Little is known about the prevalence and risk factors for development of irritable bowel syndrome (IBS) in Japan. In the United States, it is reported that heredity and social learning contribute to the development of IBS. Our aims were (1) to estimate the prevalence of IBS, (2) to confirm that subjects with IBS are more likely to have parents with a history of bowel problems, (3) to confirm that gastroenteritis is a risk factor for IBS, and (4) to determine whether these two risk factors interact with psychological distress. Prevalence was estimated from a sample of 417 young adults seen for annual health screening examinations. To evaluate risk factors related to consulting physicians, the 46 subjects who fulfilled Rome II diagnostic criteria for IBS but denied ever having seen a physician about these symptoms (IBS non-consulters) were compared to the 317 subjects who did not meet the criteria for IBS (controls) and to a group of 56 patients diagnosed with IBS by gastroenterologists (IBS patients).
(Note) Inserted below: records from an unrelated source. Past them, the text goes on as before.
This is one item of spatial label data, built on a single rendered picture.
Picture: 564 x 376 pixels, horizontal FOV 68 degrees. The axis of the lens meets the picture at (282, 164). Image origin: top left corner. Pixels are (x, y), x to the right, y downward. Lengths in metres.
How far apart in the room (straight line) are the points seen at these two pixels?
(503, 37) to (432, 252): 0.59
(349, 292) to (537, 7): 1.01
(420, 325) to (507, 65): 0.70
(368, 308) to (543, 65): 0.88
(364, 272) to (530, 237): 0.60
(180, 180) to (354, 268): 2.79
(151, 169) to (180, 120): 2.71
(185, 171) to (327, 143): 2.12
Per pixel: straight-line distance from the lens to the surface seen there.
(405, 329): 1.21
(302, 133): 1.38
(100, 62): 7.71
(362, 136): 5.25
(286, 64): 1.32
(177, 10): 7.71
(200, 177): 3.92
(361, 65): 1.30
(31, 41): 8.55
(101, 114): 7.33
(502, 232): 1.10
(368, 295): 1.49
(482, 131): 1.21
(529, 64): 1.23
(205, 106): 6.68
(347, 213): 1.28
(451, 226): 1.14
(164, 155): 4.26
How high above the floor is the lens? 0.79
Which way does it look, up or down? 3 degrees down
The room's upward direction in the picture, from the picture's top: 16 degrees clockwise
All subjects completed the Gastrointestinal Symptoms Rating Scale, the State-Trait Anxiety Inventory, the Self-Rating Depression Scale, the Perceived Stress Scale, and the SF-36 quality of life scale. Fourteen and two-tenths percent (15.5% of females and 12.9% of males) of the community sample met the criteria for IBS diagnosis, of whom 22% consulted physicians. IBS patients and IBS nonconsulters were more likely than controls to have a parental history (33.9 vs. 12.6%, P < 0.001, for patients and 26.1 vs. 12.6%, P < 0.01, for nonconsulters) and were more likely to report an infective history compared to controls (44.6 vs. 16.1%, P < 0.001, for patients and 32.6 vs. 16.1%, P < 0.01, for nonconsulters). Two-way analysis of variance showed that the parental history was associated with a significantly greater impact on symptoms of indigestion, diarrhea, constipation, state and trait anxiety, and the SF-36 scales for social functioning and role emotional and that an infective history was associated with a greater impact on bodily pain. Both a parental history of bowel problems and a history of acute gastroenteritis are significant risk factors for development of IBS in Japan, as reported for the United States. Moreover, patients with such a family history show more psychological distress than other patients.

PMID:
15309899
[Indexed for MEDLINE]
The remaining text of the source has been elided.